I want to compare 4th column of file1 to 3rd column of file2, if matched then print the 3rd,4th,5th column of file1 followed by 3rd, 4th column of file2 with sum of 5th column of file1 and 4th column of file2.

Expected Output:

Fruit Apple 10 300 310
Fruit Car 50 200 250
Study Book 60 100 160

Here what I have tried:

awk ' FNR==NR{ a[$4]=$5;next} ( $3 in a){ print $3, a[$4],$4}' file1.txt file2.txt

Code output;

Book  100
Car  200
Apple  300

I am facing problem in printing file1 column and how to store the other column of file1 in array a.

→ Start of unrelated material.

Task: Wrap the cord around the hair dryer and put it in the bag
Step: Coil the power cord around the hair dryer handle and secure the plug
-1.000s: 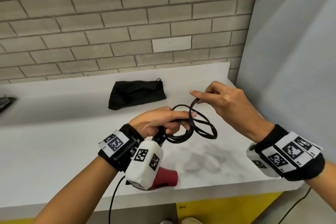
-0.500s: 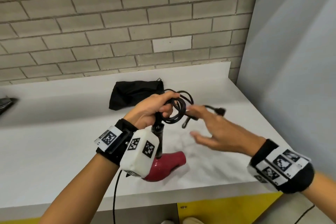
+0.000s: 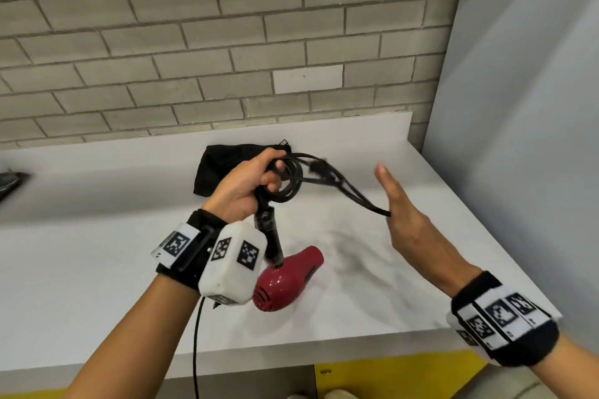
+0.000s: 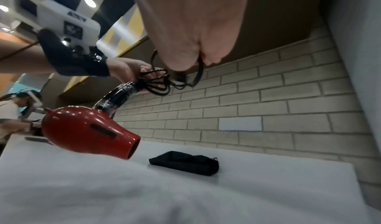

Please guide me.

1

1 Answers

1
votes

Could you please try following.

awk 'FNR==NR{a[$4]=$3 OFS $4 OFS $5;b[$4]=$NF;next} ($3 in a){print a[$3],$NF,b[$3]+$NF}' file1.txt  file2.txt

Output will be as follows.

Study Book 60 100 160
Fruit Car 50 200 250
Fruit Apple 10 300 310

Explanation: Adding explanation for above code now.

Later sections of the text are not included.